Your assignment => Determine how many lines in the data below contain "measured" and write only that number.

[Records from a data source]
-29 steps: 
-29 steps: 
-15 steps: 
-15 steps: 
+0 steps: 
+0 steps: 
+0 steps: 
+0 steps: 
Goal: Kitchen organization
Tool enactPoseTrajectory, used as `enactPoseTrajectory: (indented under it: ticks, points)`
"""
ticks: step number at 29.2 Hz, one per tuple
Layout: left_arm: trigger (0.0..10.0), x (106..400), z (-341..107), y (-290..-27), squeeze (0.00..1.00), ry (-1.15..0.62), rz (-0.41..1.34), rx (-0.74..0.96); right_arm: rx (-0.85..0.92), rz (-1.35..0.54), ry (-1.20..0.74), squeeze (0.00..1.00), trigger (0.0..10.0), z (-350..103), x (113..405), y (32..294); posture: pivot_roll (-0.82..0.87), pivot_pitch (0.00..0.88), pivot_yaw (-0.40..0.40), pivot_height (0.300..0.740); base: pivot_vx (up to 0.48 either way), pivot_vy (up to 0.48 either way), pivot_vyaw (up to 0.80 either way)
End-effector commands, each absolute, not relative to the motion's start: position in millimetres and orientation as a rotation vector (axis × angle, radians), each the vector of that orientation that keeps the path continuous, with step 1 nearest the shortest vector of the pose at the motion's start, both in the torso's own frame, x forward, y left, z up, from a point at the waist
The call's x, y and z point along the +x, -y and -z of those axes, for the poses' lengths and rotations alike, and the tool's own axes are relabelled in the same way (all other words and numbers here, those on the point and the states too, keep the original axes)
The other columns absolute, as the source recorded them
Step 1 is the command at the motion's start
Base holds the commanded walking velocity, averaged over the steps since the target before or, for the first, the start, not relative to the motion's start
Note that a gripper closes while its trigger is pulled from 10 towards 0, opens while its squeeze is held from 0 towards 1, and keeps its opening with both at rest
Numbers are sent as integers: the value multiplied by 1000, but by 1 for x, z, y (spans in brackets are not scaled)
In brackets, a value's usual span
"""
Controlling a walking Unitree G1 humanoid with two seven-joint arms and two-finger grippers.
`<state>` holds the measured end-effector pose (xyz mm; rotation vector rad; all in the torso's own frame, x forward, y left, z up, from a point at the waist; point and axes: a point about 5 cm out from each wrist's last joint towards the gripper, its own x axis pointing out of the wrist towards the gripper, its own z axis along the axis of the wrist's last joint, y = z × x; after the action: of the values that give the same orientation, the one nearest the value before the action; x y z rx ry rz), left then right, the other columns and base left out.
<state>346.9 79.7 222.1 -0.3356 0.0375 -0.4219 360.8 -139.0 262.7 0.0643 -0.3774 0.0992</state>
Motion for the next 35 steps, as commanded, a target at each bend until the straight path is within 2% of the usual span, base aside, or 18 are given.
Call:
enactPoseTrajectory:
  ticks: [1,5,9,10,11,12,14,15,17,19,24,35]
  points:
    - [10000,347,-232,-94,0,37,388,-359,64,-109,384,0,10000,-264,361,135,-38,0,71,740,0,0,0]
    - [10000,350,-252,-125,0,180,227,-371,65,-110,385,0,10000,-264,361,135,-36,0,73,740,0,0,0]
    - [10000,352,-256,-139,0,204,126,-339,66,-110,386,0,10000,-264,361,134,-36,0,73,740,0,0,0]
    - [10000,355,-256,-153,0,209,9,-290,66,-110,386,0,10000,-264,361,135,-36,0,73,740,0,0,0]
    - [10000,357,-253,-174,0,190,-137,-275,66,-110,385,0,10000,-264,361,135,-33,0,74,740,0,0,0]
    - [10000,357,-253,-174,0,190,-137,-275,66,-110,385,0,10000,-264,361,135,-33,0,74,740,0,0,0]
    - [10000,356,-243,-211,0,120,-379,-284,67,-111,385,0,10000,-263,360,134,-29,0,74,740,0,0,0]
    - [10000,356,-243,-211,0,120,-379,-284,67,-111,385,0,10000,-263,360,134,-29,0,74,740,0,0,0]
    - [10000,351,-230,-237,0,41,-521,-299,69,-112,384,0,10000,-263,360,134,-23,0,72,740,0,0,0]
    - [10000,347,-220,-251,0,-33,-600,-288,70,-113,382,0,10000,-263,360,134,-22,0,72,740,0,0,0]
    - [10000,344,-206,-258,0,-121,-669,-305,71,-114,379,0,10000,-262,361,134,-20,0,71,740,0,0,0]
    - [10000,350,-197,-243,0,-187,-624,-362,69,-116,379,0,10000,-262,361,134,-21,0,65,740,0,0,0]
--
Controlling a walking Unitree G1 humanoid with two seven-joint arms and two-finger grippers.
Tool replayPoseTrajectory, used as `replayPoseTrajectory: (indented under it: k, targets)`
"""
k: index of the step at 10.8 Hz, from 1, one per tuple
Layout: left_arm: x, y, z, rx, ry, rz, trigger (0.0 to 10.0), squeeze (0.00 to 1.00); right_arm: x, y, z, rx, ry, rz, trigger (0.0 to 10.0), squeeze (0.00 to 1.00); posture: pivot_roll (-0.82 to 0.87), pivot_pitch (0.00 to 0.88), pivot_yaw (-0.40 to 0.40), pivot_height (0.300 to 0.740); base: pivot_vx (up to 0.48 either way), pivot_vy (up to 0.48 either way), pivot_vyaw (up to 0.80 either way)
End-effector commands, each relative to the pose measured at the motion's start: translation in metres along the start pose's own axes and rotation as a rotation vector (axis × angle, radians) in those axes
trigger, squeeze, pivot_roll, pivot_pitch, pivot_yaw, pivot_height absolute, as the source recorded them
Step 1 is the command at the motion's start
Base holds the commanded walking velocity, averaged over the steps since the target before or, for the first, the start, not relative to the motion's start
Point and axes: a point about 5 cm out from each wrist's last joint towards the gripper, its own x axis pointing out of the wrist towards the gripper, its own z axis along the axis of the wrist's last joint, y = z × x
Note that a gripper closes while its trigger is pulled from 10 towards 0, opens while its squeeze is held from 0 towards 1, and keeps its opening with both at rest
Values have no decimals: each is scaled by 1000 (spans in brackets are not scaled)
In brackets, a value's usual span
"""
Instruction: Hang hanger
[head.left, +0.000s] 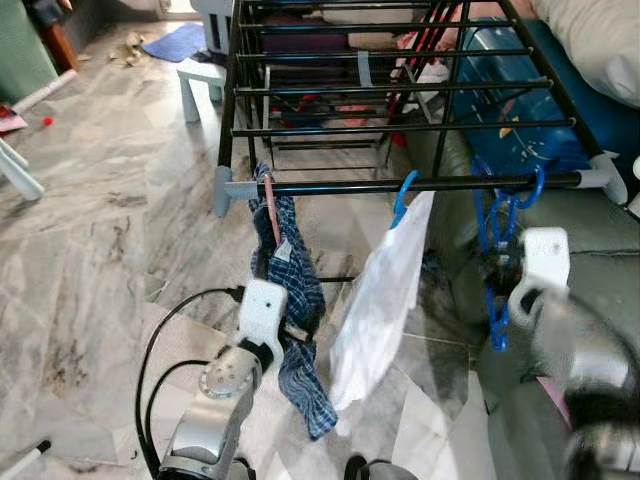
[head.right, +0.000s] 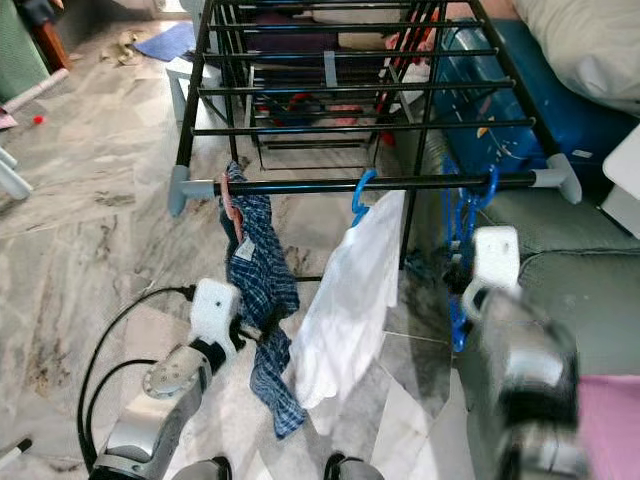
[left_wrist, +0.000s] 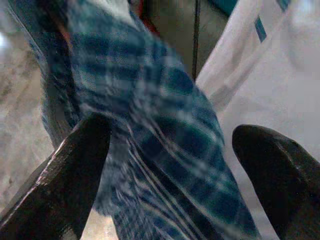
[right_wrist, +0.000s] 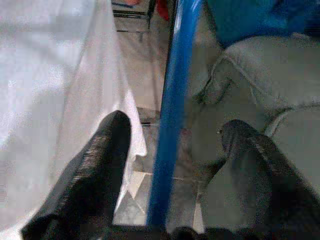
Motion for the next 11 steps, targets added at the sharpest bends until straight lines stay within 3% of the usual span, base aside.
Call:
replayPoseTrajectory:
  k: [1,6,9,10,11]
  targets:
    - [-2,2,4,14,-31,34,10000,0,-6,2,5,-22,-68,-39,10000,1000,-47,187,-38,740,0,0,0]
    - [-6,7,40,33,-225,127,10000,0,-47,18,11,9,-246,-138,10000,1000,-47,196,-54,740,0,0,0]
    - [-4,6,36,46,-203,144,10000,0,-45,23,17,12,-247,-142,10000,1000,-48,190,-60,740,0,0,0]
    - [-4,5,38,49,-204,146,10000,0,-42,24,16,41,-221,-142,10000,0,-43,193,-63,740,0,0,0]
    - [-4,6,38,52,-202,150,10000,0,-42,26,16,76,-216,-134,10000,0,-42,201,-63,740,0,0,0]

Reply to the task => 2